She gasped again, and this time when she looked up at him, her face was scrunched into a scowl. “How did you know?”

“I’m very observant.”

“Damn.” She brushed her fingertips against what had to be fake sideburns glued to her face. “I worked so hard.”

She probably would’ve succeeded too, if Andrew hadn’t taken an interest in her. But he was glad he had, or she might find herself in dire straits indeed. “Come on.” He pulled her along again, but she tried to resist.

“I am not going to a brothel.” She didn’t bother lowering her voice anymore, but it was still deeper than most women’s. It possessed a dark, raspy quality that stirred Andrew’s interest. The curiosity he’d felt at the hell intensified.

“What the devil were you doing in a hell?”

She looked up at him, blinking, with a saucy curve to her mouth. “Winning.”

He laughed, loud and boisterous. He liked her instantly, even if she was as foolish as she was alluring. Alluring? Yes, because any woman who would dare to venture into a gaming hell alone was a mystery Andrew wanted to unravel.

The small group of men stopped at the street corner. Charles called back, “Dart, you coming?”

Andrew started forward, but she dug in her heels. He backed up and looked at her. “We aren’t going to the brothel, but I need to part ways with them. Just follow my lead.”

This time when he moved ahead, she went with him. Still, he sensed her reluctance. He let go of her as they approached his friends.
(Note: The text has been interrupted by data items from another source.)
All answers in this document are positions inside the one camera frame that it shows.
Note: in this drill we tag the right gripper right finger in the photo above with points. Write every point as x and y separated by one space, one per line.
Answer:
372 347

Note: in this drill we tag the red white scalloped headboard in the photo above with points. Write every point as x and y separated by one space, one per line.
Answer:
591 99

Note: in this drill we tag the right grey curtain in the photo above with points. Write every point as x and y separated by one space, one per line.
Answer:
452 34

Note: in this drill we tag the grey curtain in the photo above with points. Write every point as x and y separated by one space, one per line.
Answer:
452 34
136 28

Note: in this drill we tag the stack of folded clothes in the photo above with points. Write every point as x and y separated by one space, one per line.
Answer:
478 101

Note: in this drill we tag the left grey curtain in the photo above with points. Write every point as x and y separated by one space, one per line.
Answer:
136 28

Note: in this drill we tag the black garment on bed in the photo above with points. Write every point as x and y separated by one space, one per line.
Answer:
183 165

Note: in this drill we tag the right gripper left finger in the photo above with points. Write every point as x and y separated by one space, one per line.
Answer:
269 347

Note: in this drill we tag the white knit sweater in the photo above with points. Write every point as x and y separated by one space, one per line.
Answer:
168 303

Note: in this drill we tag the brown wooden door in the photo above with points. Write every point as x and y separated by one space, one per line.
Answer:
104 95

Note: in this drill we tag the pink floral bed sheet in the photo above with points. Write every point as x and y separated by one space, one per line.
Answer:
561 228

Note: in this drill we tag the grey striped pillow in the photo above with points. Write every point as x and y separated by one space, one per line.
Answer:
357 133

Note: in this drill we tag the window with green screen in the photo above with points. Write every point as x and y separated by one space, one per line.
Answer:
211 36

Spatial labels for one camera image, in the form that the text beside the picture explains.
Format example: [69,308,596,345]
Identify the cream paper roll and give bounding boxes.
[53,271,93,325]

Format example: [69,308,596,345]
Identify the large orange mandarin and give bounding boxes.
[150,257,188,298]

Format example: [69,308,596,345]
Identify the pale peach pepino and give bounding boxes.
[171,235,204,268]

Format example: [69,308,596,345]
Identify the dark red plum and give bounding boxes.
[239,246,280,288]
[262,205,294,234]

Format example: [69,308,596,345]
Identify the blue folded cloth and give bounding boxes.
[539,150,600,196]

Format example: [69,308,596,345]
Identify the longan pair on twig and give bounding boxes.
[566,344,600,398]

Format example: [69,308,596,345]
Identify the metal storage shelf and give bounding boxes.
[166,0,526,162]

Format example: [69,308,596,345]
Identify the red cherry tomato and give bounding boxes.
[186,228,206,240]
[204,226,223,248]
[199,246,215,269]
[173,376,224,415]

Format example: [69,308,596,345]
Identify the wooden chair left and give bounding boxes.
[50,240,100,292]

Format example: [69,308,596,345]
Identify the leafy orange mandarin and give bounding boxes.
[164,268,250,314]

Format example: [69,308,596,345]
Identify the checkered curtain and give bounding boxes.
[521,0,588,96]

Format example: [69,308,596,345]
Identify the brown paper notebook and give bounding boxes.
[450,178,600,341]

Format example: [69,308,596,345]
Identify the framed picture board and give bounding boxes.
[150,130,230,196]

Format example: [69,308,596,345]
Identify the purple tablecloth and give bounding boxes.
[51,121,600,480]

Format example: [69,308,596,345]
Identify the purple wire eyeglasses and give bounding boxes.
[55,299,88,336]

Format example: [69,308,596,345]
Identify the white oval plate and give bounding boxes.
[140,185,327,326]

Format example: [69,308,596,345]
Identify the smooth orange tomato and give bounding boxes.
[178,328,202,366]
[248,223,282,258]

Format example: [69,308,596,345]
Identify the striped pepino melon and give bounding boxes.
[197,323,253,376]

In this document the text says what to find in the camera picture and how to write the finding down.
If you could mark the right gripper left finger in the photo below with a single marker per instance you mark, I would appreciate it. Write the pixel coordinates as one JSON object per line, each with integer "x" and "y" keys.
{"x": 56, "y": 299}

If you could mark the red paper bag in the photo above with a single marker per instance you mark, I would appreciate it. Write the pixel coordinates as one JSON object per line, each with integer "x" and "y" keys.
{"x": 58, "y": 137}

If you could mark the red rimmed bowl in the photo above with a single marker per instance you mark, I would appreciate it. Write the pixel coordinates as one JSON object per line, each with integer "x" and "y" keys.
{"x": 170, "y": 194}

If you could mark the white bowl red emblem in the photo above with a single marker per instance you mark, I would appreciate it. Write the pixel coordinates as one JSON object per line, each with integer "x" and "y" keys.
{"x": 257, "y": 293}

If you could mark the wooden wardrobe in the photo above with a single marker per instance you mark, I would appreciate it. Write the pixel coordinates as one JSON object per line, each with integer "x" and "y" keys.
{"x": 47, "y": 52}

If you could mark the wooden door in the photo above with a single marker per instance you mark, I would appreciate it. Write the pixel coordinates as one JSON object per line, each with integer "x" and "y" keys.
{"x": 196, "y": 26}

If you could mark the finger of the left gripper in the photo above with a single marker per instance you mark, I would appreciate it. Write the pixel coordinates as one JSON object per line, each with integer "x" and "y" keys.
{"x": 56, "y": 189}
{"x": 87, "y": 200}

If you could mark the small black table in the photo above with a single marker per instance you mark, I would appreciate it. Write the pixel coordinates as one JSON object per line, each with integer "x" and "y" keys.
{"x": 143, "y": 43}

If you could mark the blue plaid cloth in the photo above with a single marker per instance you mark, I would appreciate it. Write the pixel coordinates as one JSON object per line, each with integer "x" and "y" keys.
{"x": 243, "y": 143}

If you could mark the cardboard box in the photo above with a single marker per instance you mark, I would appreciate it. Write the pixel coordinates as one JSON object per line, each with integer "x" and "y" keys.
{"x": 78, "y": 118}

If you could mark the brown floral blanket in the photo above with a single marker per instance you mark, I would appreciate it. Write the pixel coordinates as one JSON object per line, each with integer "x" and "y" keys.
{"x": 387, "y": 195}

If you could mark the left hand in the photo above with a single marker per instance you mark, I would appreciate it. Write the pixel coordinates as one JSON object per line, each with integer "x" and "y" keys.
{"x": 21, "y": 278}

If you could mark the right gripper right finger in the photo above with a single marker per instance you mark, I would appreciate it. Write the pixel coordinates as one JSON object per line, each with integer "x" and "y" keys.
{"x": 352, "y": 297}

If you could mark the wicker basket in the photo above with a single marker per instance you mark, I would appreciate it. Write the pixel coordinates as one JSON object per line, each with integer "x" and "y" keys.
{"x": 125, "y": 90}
He gave them all a jovial grin. “Smitty and I’ve decided to find another game. Perhaps his luck will rub off on me.”

Beaumont snorted. “As if you need it. You’re one of the luckiest bastards I know.”

Not always and not when it mattered, but Andrew wouldn’t illuminate them. “See you tomorrow.”
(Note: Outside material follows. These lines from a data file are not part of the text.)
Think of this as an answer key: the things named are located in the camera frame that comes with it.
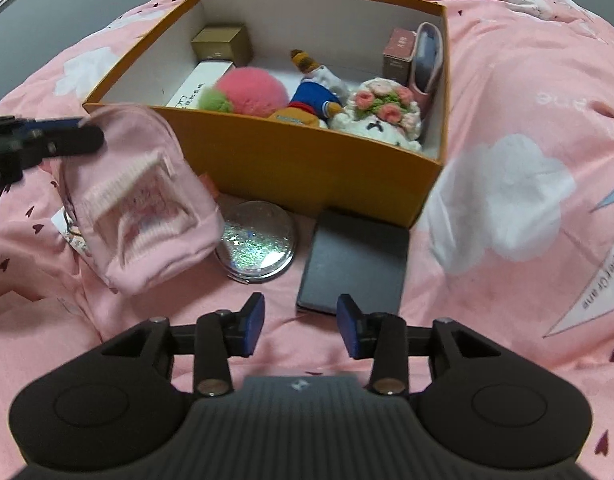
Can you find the gold glitter box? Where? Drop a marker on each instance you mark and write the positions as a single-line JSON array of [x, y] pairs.
[[224, 43]]

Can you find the pink green pompom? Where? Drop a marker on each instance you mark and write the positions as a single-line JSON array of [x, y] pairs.
[[246, 91]]

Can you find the blue orange plush doll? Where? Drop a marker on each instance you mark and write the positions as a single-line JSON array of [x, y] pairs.
[[318, 98]]

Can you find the dark grey box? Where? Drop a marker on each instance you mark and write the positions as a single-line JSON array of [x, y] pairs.
[[356, 255]]

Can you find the white paper tag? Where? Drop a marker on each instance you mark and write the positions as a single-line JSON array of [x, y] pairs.
[[70, 232]]

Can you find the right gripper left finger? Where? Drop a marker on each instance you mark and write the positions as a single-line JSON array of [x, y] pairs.
[[222, 335]]

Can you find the glitter round compact mirror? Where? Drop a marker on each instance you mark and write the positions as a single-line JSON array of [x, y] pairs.
[[258, 243]]

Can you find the pink mini backpack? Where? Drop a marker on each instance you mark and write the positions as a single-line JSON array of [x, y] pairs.
[[145, 216]]

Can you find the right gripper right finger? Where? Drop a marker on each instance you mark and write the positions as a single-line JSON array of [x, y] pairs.
[[379, 337]]

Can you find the orange cardboard box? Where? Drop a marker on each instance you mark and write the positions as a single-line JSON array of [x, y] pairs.
[[301, 168]]

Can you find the pink cloud duvet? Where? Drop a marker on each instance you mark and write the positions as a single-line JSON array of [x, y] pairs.
[[516, 240]]

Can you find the white crochet flower sheep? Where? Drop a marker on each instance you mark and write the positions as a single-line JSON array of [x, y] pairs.
[[382, 110]]

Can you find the pink card wallet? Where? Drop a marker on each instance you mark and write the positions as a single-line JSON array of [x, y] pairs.
[[426, 65]]

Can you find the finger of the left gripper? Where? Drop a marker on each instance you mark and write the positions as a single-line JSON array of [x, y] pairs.
[[25, 149], [9, 124]]

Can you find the picture card box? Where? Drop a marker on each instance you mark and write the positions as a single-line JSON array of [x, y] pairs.
[[398, 55]]

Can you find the white rectangular box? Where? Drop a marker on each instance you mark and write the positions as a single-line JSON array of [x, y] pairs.
[[205, 75]]

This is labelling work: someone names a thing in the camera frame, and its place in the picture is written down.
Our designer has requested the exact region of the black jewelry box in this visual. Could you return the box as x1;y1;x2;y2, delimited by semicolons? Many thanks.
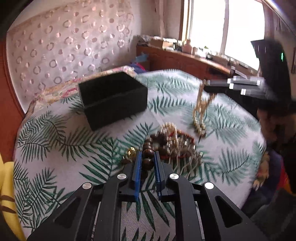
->
78;72;148;131

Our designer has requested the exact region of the yellow plush toy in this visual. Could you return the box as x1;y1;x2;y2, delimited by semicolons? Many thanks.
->
1;158;26;240

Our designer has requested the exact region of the gold chain necklace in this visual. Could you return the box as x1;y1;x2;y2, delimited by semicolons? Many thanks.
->
191;81;218;138

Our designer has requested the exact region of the window with white frame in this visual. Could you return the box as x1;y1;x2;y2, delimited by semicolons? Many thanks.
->
182;0;265;70

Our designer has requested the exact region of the palm leaf print bedsheet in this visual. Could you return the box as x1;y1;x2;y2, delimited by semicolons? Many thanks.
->
14;70;265;237

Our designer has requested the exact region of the brown wooden bead bracelet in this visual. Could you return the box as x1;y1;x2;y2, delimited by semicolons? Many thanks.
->
141;131;172;165

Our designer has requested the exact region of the brown wooden wardrobe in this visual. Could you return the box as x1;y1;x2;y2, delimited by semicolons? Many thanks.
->
0;38;25;162

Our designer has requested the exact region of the cardboard box on sideboard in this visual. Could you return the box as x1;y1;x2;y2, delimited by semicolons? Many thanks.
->
149;38;177;49

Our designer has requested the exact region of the tangled jewelry pile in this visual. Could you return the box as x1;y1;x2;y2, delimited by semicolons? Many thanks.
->
149;123;203;172

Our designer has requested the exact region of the pink bottle on sideboard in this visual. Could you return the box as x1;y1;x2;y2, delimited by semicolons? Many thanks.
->
182;39;192;55

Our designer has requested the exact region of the circle pattern sheer curtain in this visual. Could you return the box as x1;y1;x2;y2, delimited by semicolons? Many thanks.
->
5;0;160;112

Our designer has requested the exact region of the floral quilt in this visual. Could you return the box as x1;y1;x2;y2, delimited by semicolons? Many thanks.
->
25;65;137;118

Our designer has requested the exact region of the gold faceted bead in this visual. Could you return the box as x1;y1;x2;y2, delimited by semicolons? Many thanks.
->
121;147;138;165

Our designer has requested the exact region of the wooden sideboard cabinet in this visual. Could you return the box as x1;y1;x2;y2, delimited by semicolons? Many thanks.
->
136;45;234;80

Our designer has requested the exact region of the dark blue blanket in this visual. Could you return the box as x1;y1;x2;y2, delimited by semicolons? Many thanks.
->
129;63;147;74

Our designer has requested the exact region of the blue tissue box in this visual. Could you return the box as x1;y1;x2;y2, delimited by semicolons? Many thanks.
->
133;53;149;63
“I’ve got quite a wager on you,” Charles said, his dark gaze piercing him. “Don’t let me down.”

Andrew grinned. “When’s the last time I lost?”

Charles smiled in return. “Never. But there’s a first time for everything.”

“Do me a favor.” Beaumont dug around in his coat and beckoned for Andrew to come forward. “Have your friend there place a bet for me. I want some of his luck too.” He tossed a few guineas into Andrew’s hand.

Andrew tucked the coins into his coat. “Now do me a favor and don’t allow the fair Mrs. Longley to abuse you overmuch.”

Beaumont flashed a toothy smile. “But I like that.”

Andrew rolled his eyes as he turned back to Smith, or whatever her name was. Only she wasn’t there.

He turned his head to look up and down the streets. They were at an intersection, so she could’ve departed any number of ways. Silly chit.

One of his friends pointed down the street they’d just come to. “He went that way. Looked like he was in a hurry. Maybe he’d rather be alone. Just come with us, Dart.”

Not a chance. He looked back toward the hell, trying to discern if the man in the shadows was still there or if he was even now tracking down the enigmatic and excessively foolish young woman. “Thank you, but I must catch up to Smitty. Beaumont’s counting on us.” He tossed them a careless grin in the hope that they would just continue on their way.

Thankfully they did just that, and Andrew turned in the direction she’d gone. He walked quickly, his gait devouring the pavement in his haste. He scanned both sides of the street, reasoning that she had to have ducked in somewhere or turned a corner, because he couldn’t see her.

He detected something moving across the street and craned his neck to see if he could make it out in the shadows. Then he heard the cock of a pistol behind him, and he froze.

Very slowly, he turned, his hands outstretched. He carried a blade in his boot when they visited the hells. He’d whisk it out if necessary…

He exhaled because it wasn’t necessary. Smith—the young woman—glared at him from the alleyway he’d neglected to check while he’d studied the opposite side of the street.

“Stop following me.” Her words came out in a near growl. He was impressed with just how dark and fierce she could sound.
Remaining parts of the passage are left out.